JOSE ÁNGEL GONZÁLEZ. PERIODISTA
OPINIÓN

Hijos, ¿para qué?

José Ángel González, escritor y periodista.
José Ángel González, escritor y periodista.
JORGE PARÍS
José Ángel González, escritor y periodista.

Uno de los textos bíblicos más insólitos es el anónimo Eclesiastés, dictado tres siglos antes de la era común por alguien que se hace llamar Qohéleth, literalmente un vocero de la asamblea del pueblo. Cansado de las ideas dominantes, toma la palabra para exponer lo que podríamos considerar un código de conducta. El práctico texto exhorta a evitar la reproducción. “Vi el llanto de los oprimidos, sin tener quien los consuele; la violencia de los verdugos, sin tener quien los castigue. Felicité a los muertos (…) más que a los vivos. Más feliz aún que entrambos es aquel que aún no ha nacido, que no ha visto la iniquidad que se comete bajo el sol”, dice el libro.

La invitación al antinatalismo fue perfeccionada por los bogomilos de Tracia y los cátaros del sur catalán de Francia, que entendían la procreación como una intervención satánica para aprisionar la eternidad del alma en un cuerpo mortal. Los filósofos Arthur Schopenhauer y Peter Wessel Zapffe trajeron la idea al presente. El primero adujo que si no fuera acompañada de placer sexual, la procreación no existiría porque “tendríamos compasión por las siguientes generaciones”. El segundo redujo la idea a un aforismo: “Sed infértiles y dejad la Tierra en silencio tras vuestro paso”.

Tengo tres hijos a los cuales me unen el amor incondicional y la ternura. No puedo, por tanto, considerarme más que un renegado del natalismo y su arrogante desmesura. Lo soy. Como Zapffe creo en los humanos como paradojas biológicas que, por culpa de la cognición, son la única especie consciente de que el destino es la muerte. Ante la vida como tragedia de deseos y necesidades espirituales nunca satisfechos, dejar de procrear es la forma de poner fin al dolor y el desasosiego del paso por el mundo.

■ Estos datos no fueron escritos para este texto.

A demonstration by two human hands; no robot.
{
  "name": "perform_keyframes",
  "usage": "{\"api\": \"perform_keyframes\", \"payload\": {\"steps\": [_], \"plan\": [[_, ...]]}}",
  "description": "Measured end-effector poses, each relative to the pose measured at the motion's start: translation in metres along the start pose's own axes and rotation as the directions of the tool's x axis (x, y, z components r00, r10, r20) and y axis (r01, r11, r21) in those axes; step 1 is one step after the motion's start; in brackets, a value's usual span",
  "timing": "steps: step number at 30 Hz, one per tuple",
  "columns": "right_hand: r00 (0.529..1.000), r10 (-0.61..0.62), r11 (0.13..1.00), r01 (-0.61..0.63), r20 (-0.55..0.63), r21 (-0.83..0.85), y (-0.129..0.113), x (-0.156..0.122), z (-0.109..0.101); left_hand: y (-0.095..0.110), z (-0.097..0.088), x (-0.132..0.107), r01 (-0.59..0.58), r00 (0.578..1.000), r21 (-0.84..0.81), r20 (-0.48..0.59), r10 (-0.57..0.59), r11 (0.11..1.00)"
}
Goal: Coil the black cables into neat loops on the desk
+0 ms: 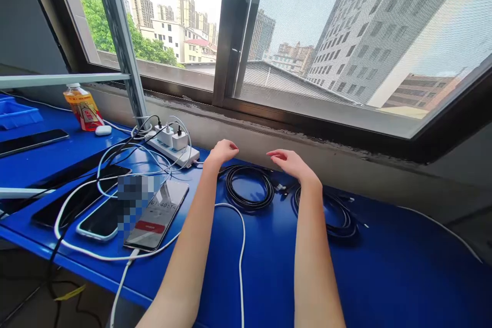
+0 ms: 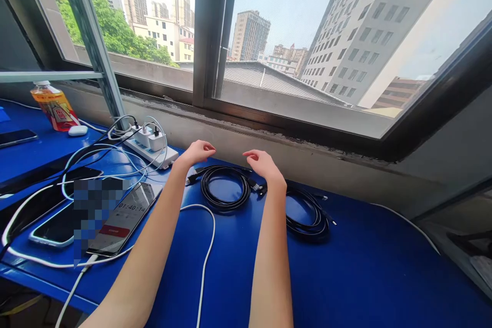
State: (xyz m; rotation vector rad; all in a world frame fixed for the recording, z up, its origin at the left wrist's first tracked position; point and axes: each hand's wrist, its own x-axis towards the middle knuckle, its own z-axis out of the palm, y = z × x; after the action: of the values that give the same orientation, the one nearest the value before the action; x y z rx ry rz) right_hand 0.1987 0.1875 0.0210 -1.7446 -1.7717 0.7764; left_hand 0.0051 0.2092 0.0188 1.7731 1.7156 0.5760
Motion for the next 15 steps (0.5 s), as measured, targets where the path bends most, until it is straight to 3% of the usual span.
{"api": "perform_keyframes", "payload": {"steps": [5, 10, 15], "plan": [[0.993, -0.086, 0.996, 0.086, -0.079, -0.004, -0.017, 0.000, 0.012, 0.005, 0.000, -0.001, -0.033, 0.992, -0.007, -0.121, 0.032, 0.999], [0.991, -0.117, 0.992, 0.113, -0.064, -0.060, -0.017, 0.009, 0.034, 0.005, 0.011, 0.003, -0.083, 0.992, 0.005, -0.097, 0.083, 0.997], [0.990, -0.135, 0.989, 0.133, -0.038, -0.060, -0.013, 0.015, 0.041, 0.003, 0.014, 0.007, -0.111, 0.991, 0.003, -0.069, 0.111, 0.994]]}}
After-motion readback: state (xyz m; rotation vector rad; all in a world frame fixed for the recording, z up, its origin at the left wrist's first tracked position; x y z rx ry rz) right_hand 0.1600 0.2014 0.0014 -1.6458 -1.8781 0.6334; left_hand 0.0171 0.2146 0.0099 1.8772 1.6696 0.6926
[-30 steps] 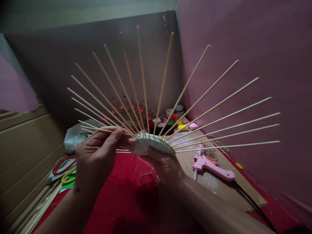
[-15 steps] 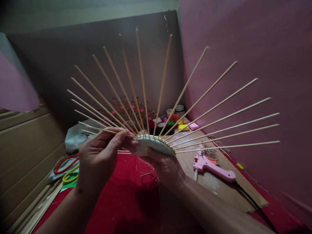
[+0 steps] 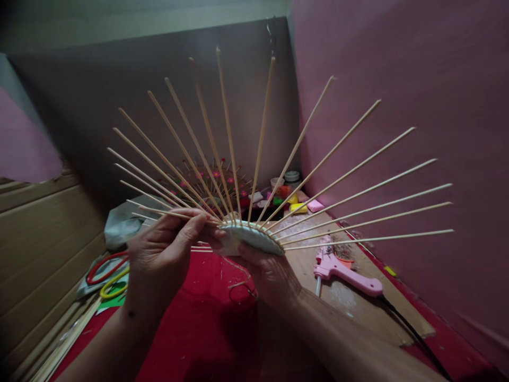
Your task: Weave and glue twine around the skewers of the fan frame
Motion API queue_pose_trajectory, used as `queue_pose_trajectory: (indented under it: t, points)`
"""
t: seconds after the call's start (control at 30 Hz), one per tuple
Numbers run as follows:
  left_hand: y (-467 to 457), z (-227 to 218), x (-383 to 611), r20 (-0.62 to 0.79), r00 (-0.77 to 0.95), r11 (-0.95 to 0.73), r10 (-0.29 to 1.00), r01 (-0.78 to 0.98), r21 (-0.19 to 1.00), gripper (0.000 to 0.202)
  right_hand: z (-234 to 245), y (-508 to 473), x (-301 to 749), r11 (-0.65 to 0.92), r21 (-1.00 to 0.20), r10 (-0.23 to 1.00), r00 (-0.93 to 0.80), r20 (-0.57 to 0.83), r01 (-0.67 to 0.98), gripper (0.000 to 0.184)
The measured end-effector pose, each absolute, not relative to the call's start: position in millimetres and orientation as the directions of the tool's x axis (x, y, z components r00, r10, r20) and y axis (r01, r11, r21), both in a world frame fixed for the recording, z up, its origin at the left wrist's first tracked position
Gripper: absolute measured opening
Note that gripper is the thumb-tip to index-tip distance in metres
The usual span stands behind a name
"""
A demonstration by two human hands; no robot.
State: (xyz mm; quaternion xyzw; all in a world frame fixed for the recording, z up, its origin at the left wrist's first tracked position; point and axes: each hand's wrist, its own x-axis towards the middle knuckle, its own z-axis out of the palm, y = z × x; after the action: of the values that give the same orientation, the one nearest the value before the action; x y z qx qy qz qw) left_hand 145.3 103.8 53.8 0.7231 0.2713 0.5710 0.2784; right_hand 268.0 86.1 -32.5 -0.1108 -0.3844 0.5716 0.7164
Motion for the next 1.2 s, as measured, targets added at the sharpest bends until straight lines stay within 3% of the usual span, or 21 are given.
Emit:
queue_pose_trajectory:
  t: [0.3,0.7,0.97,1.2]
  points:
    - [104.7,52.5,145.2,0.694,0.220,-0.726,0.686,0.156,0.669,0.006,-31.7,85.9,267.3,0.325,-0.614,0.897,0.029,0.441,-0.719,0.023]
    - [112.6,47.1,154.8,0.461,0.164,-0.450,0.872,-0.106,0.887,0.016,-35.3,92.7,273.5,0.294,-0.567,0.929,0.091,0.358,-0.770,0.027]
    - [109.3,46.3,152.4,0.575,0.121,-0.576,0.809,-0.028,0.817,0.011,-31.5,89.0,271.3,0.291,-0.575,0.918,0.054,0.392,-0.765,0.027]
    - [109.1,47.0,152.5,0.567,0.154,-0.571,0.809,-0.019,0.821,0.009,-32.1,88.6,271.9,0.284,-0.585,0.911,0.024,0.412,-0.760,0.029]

Los natalistas dicen que tener hijos es una libertad individual -sin duda lo es- y los antinatalistas formulan la obligación ética de no crear seres infelices, posibilidad más que factible dada la situación de ‘overshoot’ ecológico y social. La especie humana con el consumo per cápita actual sólo sería sostenible con una población mundial tres veces menor, dice el investigador español Manuel Casal Lodeiro. Habría que “sacrificar casi dos mil millones de seres humanos para que el resto pudiese seguir consumiendo”.

El antinatalismo está lejos de restar dignidad a la vida humana. Si lo hace el natalismo irresponsable cuando al niño se le otorga categoría de rey caprichoso en los países ricos -el 20% del mundo- y de pronto cadáver en los demás -80%, sólo de hambre mueren al día 20.000-. Decidir, como proponen el Movimiento por la Extinción Humana Voluntaria (EE UU) o el grupo Sin Hijos por Elección (Reino Unido), invitar a la libre no procreación y la extinción progresiva de la raza más perniciosa de la historia, es el final más ético para una sociedad que lleva más de un siglo promoviendo valores suicidas.